ABOUT THIS EXERCISE:
Repeat verbatim the lines of the data below, beginning with the line containing "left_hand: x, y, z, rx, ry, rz" and continuing to the end.
** EXERCISE DATA follows **
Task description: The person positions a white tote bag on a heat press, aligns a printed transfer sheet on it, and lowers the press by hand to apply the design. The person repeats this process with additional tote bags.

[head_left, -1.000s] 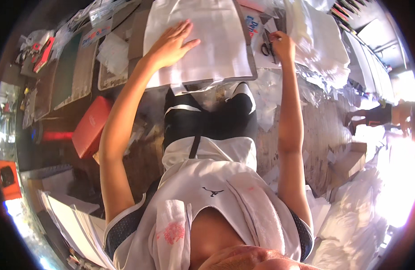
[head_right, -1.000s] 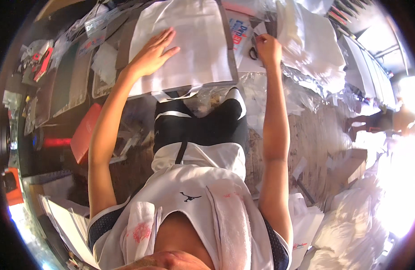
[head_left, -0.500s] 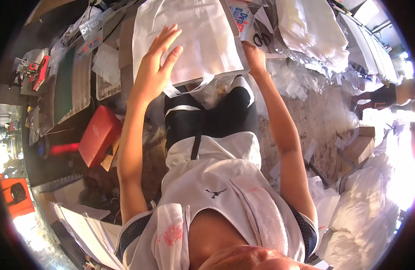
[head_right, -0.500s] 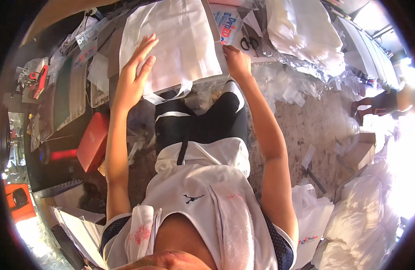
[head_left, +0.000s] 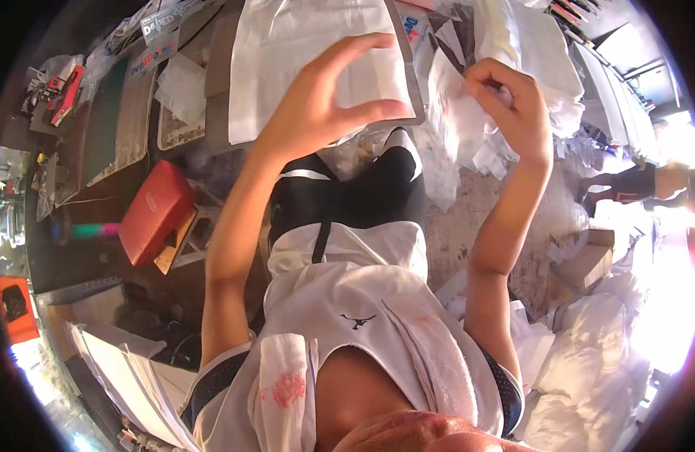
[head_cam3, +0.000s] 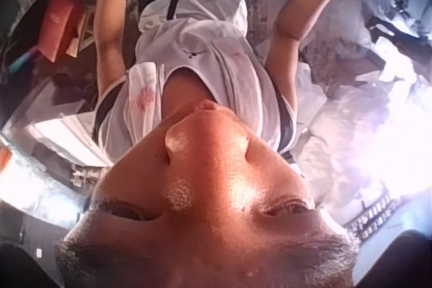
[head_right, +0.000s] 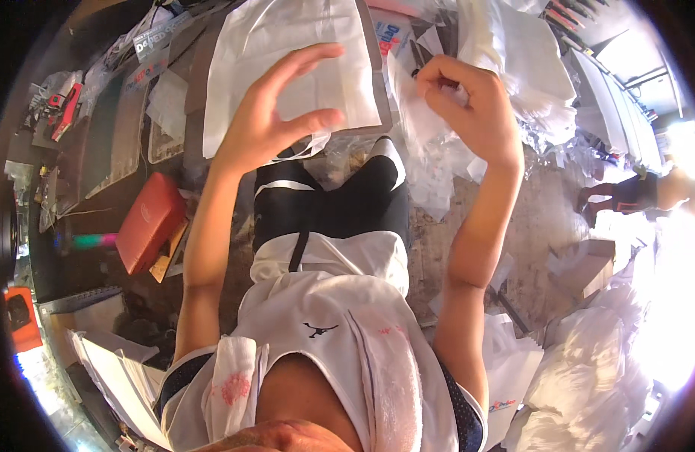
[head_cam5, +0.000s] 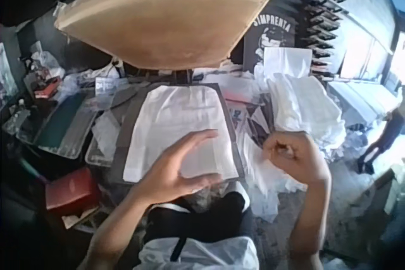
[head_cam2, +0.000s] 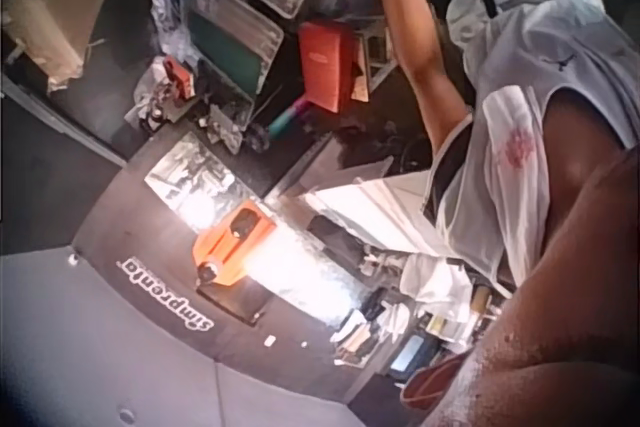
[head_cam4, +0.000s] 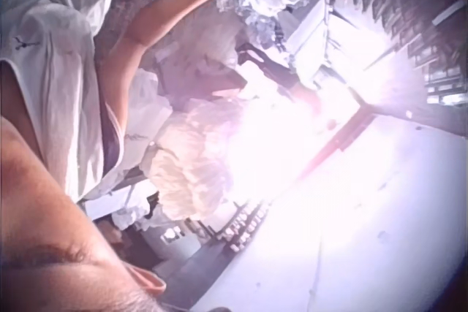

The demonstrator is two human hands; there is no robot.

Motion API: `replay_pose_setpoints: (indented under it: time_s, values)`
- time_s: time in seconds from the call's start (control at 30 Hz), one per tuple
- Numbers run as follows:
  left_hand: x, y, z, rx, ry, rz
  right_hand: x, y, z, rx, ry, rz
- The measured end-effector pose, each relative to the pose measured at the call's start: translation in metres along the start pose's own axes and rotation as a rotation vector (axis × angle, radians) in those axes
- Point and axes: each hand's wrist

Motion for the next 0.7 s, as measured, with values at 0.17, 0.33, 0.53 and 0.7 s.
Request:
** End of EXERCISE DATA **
RESPONSE TO THIS TASK:
  left_hand: x, y, z, rx, ry, rz
  right_hand: x, y, z, rx, ry, rz
- The measured end-effector pose, each relative to the pose measured at the call's start: translation in metres along the start pose's own axes and rotation as a rotation vector (axis × angle, radians) in those axes
- Point and axes: each hand's wrist

Motion for the next 0.7 s, as measured, with values at 0.17, 0.33, 0.53 and 0.7 s.
Request:

The answer, as written, is complete.